Im Zuge des achtstreifigen Ausbaus der A 10 steht in diesen Tagen ein ingenieurtechnischer Meilenstein an: Die DEGES schiebt mittels eines aufwendigen Verfahrens den nördlichen Teil einer neuen Eisenbahnbrücke über die A 10 bei Michendorf in Position. Vorher wird die jetzige Schienenstrecke in diesem Bereich mitsamt des darunterliegenden Bahndamms und der Oberleitungen zurückgebaut.

Der Grund für den Neubau: Unter der derzeitigen Eisenbahnüberführung ist nicht genügend Platz für die geplanten acht Fahrspuren. Unter der neuen Brücke wird nach Fertigstellung die nördliche Richtungsfahrbahn der A 10 verlaufen.

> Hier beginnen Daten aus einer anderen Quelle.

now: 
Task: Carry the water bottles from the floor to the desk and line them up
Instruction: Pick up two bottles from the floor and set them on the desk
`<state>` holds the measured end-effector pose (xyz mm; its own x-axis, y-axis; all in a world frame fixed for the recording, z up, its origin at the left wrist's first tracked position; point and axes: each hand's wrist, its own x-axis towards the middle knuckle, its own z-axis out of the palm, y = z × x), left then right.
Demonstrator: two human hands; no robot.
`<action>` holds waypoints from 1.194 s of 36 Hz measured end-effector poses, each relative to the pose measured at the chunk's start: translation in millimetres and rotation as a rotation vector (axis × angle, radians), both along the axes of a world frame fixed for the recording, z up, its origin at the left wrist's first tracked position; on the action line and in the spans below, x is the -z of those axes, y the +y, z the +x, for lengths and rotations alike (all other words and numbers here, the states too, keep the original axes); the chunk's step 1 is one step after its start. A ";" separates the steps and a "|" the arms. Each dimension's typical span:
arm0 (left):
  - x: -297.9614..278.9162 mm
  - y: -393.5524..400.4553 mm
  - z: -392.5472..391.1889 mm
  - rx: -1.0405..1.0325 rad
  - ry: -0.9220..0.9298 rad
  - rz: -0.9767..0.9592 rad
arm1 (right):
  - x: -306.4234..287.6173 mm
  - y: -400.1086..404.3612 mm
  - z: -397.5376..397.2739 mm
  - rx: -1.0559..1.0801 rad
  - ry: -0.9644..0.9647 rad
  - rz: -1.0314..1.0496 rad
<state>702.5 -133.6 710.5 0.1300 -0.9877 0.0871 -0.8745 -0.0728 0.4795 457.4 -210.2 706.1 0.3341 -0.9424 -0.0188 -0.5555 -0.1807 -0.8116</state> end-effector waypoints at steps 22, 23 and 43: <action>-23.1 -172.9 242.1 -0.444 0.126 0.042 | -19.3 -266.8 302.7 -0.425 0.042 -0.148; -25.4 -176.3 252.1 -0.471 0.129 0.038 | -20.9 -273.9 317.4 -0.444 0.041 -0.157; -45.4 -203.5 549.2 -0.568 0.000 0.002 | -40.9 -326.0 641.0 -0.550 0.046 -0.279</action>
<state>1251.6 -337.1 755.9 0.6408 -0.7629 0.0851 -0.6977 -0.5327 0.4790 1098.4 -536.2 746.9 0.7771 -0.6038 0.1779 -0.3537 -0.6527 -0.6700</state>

Das Bauwerk besteht aus zwei einzelnen Überbauten, die in den vergangenen Monaten neben ihrem späteren Standort errichtet wurden und am 27. und 28. Mai in ihre endgültige Position geschoben werden. Für diese Aufgabe mit ihren umfangreichen Vor- und Nacharbeiten hat die Deutsche Bahn eine Sperrpause zwischen dem 19. Mai und dem 5. Juni genehmigt, in der rund um die Uhr gearbeitet wird. In diesem Zeitraum rollen keine Züge über die insgesamt fünf Gleise.

Da die Arbeiten an der Eisenbahnbrücke nördlich der derzeitigen Fahrbahn der A 10 stattfinden, sind keine Verkehrseinschränkungen geplant.

Die DEGES plant, den südlichen Teil der Eisenbahnüberführung 2019 neu herzustellen. Derzeit läuft unter diesem Teil der Überführung auf sechs Spuren der Verkehr, der dann komplett auf die neu herzustellende Nordfahrbahn verlegt wird.

Nach Abschluss der Arbeiten ist der Brückenverschub in einem Zeitrafferfilm auf YouTube im Schnelldurchgang zu sehen.